ÇAĞININ EN ÖNEMLİ SAĞLIK MERKEZİ
Günümüzde İzmir’in sağlık turizmi kenti olması yolunda atılması geren adımlar tartışıla dursun, yüzyıllar önce Bergama’da kurulan Asklepion çağın en önemli sağlık merkezlerinden biri konumundaydı.
Sağlık tanrısı Asklepios adına M.Ö IV. yy.ın ortalarında kentin oldukça dışında Geyikli Dağı’nın yamaçlarında, kuytu bir vadi içersinde, şifa verdiğine inanılan su kaynaklarının bulunduğu düzlükte kurulmuştur. Kuruluş efsanesine göre, saygın bir kişi ve aynı zamanda Pergamon’un ilk Prytan’ı olan Arkhias, Yunanistan’da avlandığı sırada ayağından yaralanır. Tedavisi Yunanistan’ın en ünlü Epidauros Asklepieion’unda yapılır. Tedavi sonucu iyileşen Arkhias, sağlık tanrısına şükranlarını sunmak için Epidauros Asklepios kültünün Bergama’da da kurulmasını sağlar.
TIBBIN SİMGESİ, ÇİFT YILAN EFSANESİ
Asklepion, Eski Yunan ve Roma Sağlık Tanrısı Asklepios’a adanmış. Asklepios heykellerini yılanlı asasından tanıyabilirsiniz. Yılan simgesi, tıp biliminin sembolü haline burada gelmiş. Rivayete göre, bir hasta, ölmek üzere olduğu için Asklepion’a alınmaz. Kapıda beklerken iki yılanın zehirlerini kayadaki bir oluğa akıttığını görür. Kendine zarar vermek için bu zehirleri içer. Öleceğine şifa bulur. O zamandan beri de yılan, tıbbın simgesi haline gelir. Günümüzde sağlıkla ilgili meslek kurum ve kuruluşları ağaç, dal, kadeh gibi çeşitli eşyalara sarılmış halde duran yılan resmiyle sembolize edilmektedir.
BU ŞEHİRE ÖLÜM GİREMEZ
9 yüzyıl boyunca hizmet veren Asklepion sağlık merkezi hamileler ve ölüme yakın olan hastaların girmesinin yasak olduğu rivayet edilir.
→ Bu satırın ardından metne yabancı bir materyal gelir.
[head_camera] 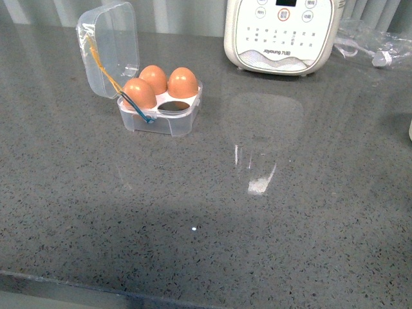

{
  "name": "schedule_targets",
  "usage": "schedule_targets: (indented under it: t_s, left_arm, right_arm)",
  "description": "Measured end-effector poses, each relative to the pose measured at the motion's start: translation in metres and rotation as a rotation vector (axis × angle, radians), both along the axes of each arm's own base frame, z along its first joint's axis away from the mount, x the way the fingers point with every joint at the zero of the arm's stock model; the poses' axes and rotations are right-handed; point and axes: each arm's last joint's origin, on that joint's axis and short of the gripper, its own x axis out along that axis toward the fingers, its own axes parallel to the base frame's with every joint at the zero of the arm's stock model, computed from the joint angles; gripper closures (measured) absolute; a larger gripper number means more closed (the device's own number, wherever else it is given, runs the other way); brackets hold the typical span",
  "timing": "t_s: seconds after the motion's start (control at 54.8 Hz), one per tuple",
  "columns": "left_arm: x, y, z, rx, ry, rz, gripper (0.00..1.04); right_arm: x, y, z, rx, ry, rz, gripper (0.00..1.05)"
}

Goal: Put egg into box

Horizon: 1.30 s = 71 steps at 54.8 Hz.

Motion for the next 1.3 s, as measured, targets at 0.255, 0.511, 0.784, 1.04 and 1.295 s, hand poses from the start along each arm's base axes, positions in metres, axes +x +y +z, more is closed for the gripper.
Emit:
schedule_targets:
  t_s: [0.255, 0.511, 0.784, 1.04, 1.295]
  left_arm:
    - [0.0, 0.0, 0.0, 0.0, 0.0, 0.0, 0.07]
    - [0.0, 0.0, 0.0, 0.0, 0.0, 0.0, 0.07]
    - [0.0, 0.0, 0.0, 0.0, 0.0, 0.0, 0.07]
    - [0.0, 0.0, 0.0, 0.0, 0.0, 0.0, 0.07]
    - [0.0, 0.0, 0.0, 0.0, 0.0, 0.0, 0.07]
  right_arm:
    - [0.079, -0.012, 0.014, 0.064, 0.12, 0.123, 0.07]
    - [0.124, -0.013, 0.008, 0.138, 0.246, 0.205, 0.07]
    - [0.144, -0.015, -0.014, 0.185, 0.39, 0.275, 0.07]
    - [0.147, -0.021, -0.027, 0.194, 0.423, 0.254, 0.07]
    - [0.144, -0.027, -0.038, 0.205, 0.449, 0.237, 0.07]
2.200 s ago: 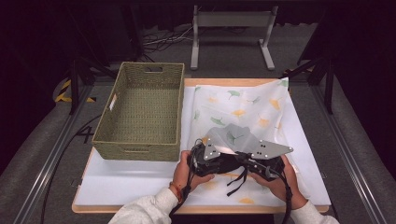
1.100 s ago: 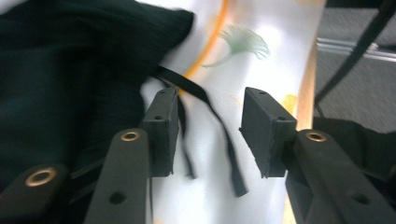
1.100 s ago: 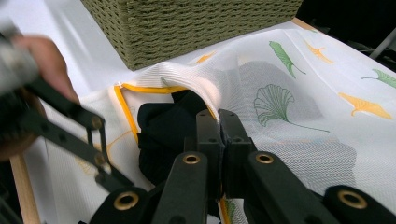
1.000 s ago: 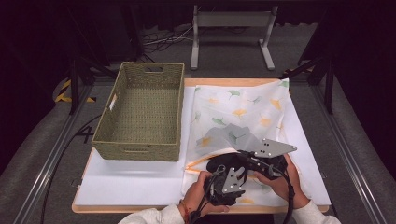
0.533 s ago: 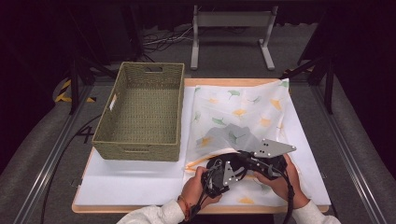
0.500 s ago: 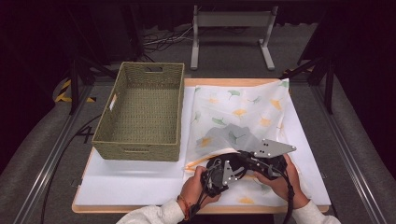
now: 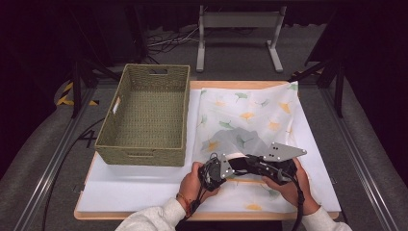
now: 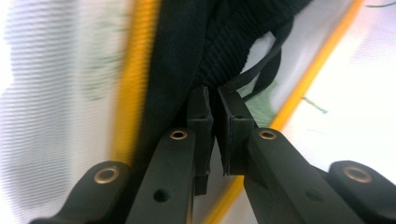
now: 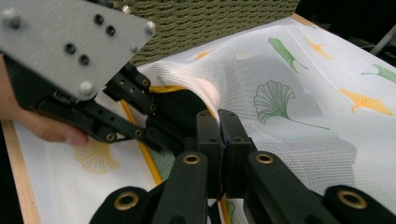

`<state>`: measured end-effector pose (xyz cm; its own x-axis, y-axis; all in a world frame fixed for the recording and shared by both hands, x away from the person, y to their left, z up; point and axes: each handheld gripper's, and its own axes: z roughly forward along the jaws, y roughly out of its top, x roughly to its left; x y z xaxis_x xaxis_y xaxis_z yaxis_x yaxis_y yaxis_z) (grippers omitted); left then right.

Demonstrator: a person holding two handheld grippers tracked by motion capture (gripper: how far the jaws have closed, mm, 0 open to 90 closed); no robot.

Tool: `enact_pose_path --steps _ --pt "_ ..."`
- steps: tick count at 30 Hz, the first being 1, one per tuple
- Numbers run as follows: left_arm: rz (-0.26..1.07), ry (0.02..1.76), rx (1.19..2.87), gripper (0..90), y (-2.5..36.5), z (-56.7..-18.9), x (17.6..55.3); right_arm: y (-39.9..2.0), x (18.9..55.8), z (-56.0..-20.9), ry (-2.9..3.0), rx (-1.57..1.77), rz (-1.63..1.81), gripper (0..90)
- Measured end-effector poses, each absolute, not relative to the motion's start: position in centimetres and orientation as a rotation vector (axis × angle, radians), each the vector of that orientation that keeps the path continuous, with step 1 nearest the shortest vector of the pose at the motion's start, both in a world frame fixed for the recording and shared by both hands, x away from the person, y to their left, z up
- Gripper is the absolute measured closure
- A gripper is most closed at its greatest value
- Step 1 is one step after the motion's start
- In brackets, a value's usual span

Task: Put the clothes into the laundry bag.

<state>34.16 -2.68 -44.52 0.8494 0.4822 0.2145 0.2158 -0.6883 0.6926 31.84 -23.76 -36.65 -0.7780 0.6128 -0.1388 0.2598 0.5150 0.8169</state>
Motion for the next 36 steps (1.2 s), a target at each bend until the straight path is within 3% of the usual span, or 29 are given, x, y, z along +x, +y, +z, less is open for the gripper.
enact_pose_path --steps 6,16,22,30,36 --pt "0.492 0.539 2.321 83.5 -2.3 -44.5 34.6 -23.6 31.8 -36.8 2.353 0.719 1.161 89.0" --pt "0.484 0.456 2.282 69.4 -1.2 -42.1 33.0 -23.9 31.9 -36.8 2.353 0.730 1.173 89.0" --pt "0.438 0.399 2.235 67.0 -0.5 -40.8 32.1 -23.6 31.7 -36.8 2.355 0.716 1.161 89.0" --pt "0.339 0.379 2.249 70.2 -3.2 -42.9 32.7 -23.5 31.7 -36.8 2.357 0.717 1.164 89.0" --pt "0.331 0.452 2.265 62.2 -4.5 -44.6 34.6 -23.6 31.6 -36.6 2.359 0.712 1.172 89.0"
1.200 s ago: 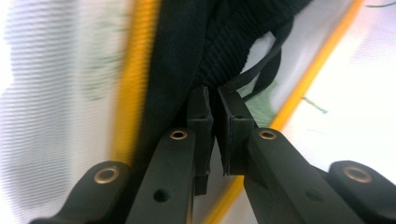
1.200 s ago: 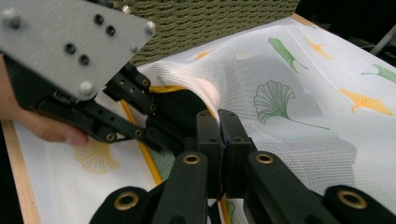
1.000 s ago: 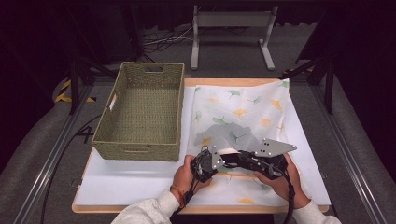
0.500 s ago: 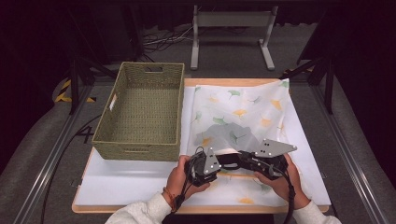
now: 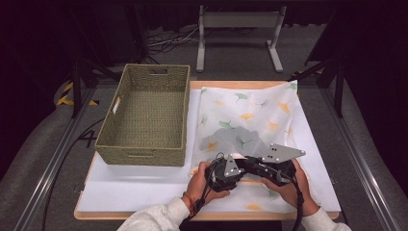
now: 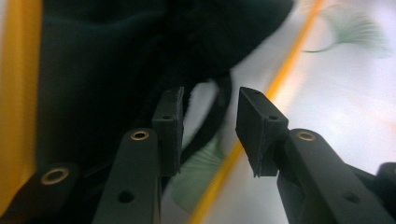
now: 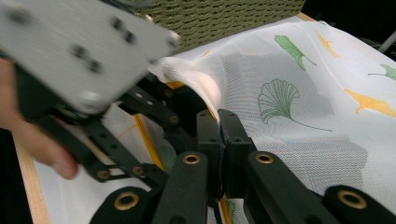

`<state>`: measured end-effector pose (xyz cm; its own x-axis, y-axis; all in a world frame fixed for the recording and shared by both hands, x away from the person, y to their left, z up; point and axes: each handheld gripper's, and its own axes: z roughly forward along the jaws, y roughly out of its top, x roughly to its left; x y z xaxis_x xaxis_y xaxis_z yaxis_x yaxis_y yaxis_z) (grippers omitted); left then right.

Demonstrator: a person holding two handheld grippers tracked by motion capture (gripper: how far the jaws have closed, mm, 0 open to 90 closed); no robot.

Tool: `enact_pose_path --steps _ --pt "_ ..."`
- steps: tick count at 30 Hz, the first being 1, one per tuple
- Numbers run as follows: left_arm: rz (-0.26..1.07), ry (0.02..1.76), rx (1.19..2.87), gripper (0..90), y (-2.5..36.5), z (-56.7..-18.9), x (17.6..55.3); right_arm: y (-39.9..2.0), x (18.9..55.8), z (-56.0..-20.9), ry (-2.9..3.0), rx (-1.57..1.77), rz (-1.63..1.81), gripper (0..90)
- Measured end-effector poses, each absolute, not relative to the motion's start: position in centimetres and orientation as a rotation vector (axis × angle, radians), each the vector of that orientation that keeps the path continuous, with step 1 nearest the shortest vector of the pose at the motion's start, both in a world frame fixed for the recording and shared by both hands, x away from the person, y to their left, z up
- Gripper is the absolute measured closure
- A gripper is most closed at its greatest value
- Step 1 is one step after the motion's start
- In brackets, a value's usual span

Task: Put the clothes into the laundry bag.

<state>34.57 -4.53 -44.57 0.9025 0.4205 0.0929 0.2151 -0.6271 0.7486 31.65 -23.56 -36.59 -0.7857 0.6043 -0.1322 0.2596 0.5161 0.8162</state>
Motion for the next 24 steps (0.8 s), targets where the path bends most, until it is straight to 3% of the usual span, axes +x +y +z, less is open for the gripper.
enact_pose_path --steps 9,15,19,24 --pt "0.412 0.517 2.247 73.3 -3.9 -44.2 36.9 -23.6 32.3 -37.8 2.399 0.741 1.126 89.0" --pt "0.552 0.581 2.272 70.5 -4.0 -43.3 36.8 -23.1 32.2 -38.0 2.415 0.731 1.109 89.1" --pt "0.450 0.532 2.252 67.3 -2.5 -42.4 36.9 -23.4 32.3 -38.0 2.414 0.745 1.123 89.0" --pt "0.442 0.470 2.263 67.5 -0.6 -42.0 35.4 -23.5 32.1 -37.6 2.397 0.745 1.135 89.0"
Romalılar döneminde yaptırılan ve Asklepion ile kent merkezi arasındaki geçişi sağlayan yolun girişinde “Ölüler Giremez” yazısı asılıymış.
Asklepion’a şifa bulmaya gelenler öncelikle avluya alınır, muayene edilir, tanı konur, iyi olacak gibilerse Asklepion’a girmelerine izin verilirdi. İyileşemeyecek ağır hastalar ve doğum yapacaklar asla içeriye alınmazdı. Tedavide hastanın kutsal alan içinde telkinle uyutulması önemli bir aşamaydı. Hasta uyku odasına gitmeden yıkanıp beyaz giyişi giyip koyun kurban ettikten sonra odaya girer. Uyandığında gördüğü rüyayı rahiplere anlatırdı. Asklepion'da rahiplerle hekimler, hastaların tedavisinde birlikte hareket ediyorlardı.
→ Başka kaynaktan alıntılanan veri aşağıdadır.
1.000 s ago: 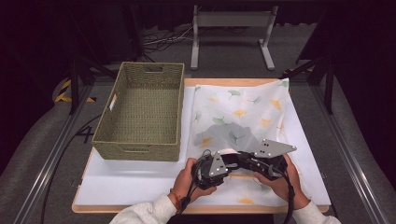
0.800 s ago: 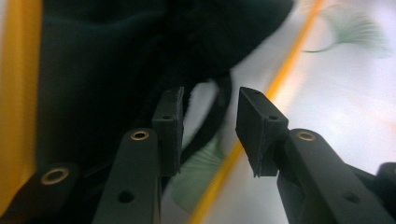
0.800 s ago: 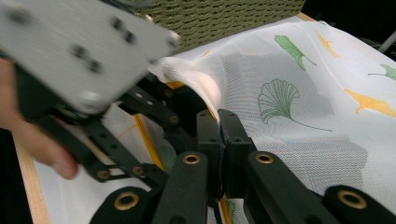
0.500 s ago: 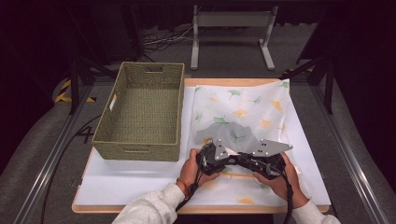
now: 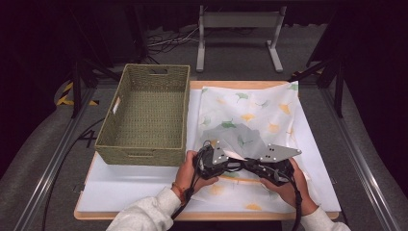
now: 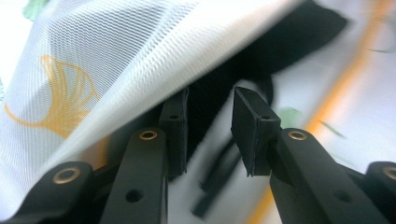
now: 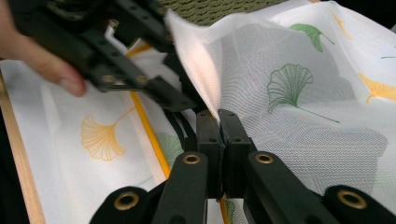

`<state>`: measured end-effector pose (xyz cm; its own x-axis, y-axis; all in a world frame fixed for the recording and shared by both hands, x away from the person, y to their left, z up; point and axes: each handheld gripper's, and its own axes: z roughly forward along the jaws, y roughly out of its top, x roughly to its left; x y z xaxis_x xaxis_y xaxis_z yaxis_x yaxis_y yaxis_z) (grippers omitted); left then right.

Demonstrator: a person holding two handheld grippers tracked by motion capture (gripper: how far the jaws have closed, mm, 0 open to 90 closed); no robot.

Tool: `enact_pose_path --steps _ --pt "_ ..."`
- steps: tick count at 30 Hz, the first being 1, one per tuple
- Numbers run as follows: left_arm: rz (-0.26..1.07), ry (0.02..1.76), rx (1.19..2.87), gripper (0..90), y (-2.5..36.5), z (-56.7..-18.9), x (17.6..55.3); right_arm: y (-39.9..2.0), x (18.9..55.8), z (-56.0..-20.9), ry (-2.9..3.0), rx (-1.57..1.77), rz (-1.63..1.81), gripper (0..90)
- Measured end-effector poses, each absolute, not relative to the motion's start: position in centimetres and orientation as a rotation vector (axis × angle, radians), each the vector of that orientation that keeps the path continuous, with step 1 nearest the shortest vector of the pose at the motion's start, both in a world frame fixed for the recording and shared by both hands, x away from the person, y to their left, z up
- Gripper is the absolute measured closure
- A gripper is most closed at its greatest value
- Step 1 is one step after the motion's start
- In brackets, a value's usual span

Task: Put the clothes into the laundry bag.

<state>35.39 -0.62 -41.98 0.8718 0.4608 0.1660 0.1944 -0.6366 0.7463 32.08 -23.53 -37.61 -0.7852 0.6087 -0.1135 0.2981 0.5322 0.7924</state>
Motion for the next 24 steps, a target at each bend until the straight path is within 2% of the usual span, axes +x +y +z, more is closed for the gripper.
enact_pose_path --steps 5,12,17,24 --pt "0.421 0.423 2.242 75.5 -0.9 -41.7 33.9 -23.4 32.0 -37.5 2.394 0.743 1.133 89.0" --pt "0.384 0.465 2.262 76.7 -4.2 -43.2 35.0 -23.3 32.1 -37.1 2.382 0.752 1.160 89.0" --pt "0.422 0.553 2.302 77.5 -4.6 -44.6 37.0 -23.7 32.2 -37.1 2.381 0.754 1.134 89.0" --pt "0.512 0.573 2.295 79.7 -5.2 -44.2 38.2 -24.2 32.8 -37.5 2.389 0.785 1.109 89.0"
Dönemin ünlü hekimlerinin yetiştiği bir tıp akademisi ve dünyanın ilk ruh sağlığı hastanesi olarak da tarihe geçen Asklepion da başlıca tedavi yöntemleri olarak şifalı su ve çamur banyoları, özel yöntemlerle hazırlanan bitkisel ilaçlar, müzik terapisi gibi yöntemler kullanılmaktaydı. Ünlü hekimler, spa terapileri, meditasyon, telkin, doğal karışımlar, masaj, aromaterapi ve özel diyetleri de hastalara şifa vermek için kullanıyordu.
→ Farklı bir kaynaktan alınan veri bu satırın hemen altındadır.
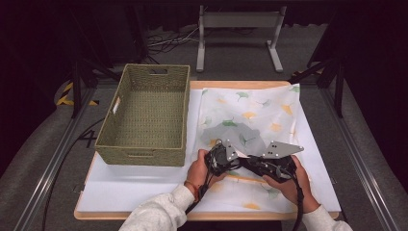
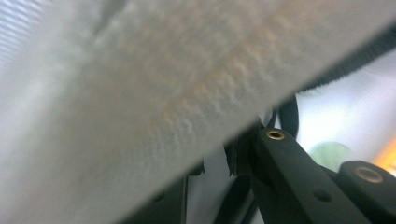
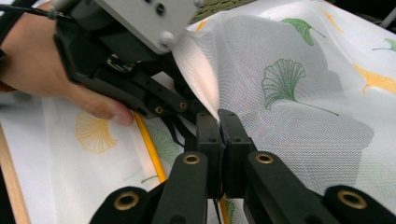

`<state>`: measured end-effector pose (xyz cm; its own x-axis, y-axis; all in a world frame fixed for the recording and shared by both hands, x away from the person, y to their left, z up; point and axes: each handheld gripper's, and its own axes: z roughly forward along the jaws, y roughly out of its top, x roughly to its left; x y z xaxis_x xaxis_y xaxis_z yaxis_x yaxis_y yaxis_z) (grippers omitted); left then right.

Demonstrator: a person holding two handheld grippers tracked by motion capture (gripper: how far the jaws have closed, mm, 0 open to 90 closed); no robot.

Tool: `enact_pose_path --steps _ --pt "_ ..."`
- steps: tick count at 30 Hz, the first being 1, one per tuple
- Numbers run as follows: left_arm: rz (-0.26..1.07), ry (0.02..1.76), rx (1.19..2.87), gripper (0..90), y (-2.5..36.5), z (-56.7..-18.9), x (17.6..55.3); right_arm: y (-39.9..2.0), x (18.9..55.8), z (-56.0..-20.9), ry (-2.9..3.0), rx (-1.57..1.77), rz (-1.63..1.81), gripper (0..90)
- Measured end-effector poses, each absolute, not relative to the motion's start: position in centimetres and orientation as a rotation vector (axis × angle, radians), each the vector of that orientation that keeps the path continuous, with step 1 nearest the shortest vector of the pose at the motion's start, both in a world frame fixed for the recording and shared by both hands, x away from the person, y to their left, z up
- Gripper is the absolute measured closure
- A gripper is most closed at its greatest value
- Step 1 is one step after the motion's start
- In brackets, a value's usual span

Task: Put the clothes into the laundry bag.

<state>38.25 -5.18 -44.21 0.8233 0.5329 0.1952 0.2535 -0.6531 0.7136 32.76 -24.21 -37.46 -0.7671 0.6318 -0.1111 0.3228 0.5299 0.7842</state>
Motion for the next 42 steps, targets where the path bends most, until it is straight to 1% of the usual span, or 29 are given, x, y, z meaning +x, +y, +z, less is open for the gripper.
enact_pose_path --steps 4,6,10,12,14,15,16,18,19,23,30,31,36,42 --pt "0.470 0.612 2.282 80.3 -5.3 -43.9 38.8 -24.3 32.8 -37.3 2.385 0.799 1.121 89.0" --pt "0.458 0.607 2.294 78.5 -5.1 -43.7 38.7 -24.2 32.8 -37.5 2.394 0.786 1.108 89.0" --pt "0.435 0.532 2.326 75.2 -4.1 -43.0 37.7 -24.2 32.7 -37.5 2.398 0.782 1.111 89.0" --pt "0.432 0.466 2.333 73.6 -2.9 -42.1 36.7 -24.3 32.5 -37.1 2.390 0.776 1.118 89.0" --pt "0.448 0.460 2.330 73.4 -2.3 -41.9 36.3 -24.3 32.4 -36.7 2.381 0.773 1.129 89.0" --pt "0.415 0.445 2.315 72.5 -1.1 -41.3 35.6 -24.3 32.3 -36.6 2.381 0.769 1.130 89.0" --pt "0.426 0.438 2.316 72.7 -0.4 -41.2 35.2 -24.2 32.1 -36.5 2.382 0.765 1.132 89.0" --pt "0.434 0.430 2.319 72.7 0.0 -41.1 34.9 -24.1 31.9 -36.4 2.386 0.751 1.131 89.0" --pt "0.430 0.415 2.311 72.4 1.4 -41.1 33.9 -24.0 31.8 -36.3 2.387 0.743 1.133 89.0" --pt "0.411 0.398 2.302 72.2 3.2 -41.2 32.7 -23.9 31.5 -36.1 2.398 0.731 1.140 89.0" --pt "0.411 0.397 2.302 73.2 5.5 -41.5 31.0 -23.8 31.2 -36.4 2.410 0.724 1.135 88.9" --pt "0.419 0.398 2.305 73.2 6.3 -41.8 30.7 -23.8 31.0 -36.5 2.415 0.720 1.132 88.9" --pt "0.413 0.407 2.289 73.0 8.1 -41.9 30.4 -23.8 30.8 -36.6 2.422 0.718 1.134 88.9" --pt "0.420 0.463 2.245 72.9 11.3 -41.5 30.0 -23.4 30.4 -36.6 2.427 0.696 1.123 88.9"
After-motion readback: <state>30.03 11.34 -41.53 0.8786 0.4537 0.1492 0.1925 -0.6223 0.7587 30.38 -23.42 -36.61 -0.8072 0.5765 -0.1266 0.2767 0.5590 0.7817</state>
Asklepion’un günümüzde hala akmaya devam eden şifalı suları yüzyıllardır insanlar tarafından sağlık amaçlı kullanılmış, sular öneminden bir şey kaybetmemiştir.
RUHA VE BEDENE ŞİFA
Asklepion'da, şifanın Asklepios'tan geldiğine inanılıyordu. Bu nedenle, Asklepion'daki her şeyin kutsal olduğu kabul ediliyordu. Günümüzde de dünyanın pek çok ülkesinde de olduğu gibi eski Yunan medeniyetinde ve diğer medeniyetlerde müzik terapi uygulanmaktaydı.
Asklepion Antik Çağ'da hem bir tıp okulu hem de bir hastane gibi çalışmış ve tıp ilmine çok büyük katkılarda bulunmuştur. Kullanılan yöntemlerde o kadar ileri gidilmiştir ki radyoaktif özellikleri daha bugünlerde keşfedilen şifalı suları o zamanlarda bu kentin hekimleri kullanmıştır.
Antik Çağ'ın Hipokrat'tan sonra en büyük hekimi kabul edilen Bergamalı Galenos, bugünkü tıbbın atalarından biridir. Gladyatörleri tedavi ederken insan anatomisini tanıyan Galenos, damarların hava değil sıvı taşıdığını, kalp atışları ile nabız arasındaki ilişkiyi açıklamış bir bilim adamıdır.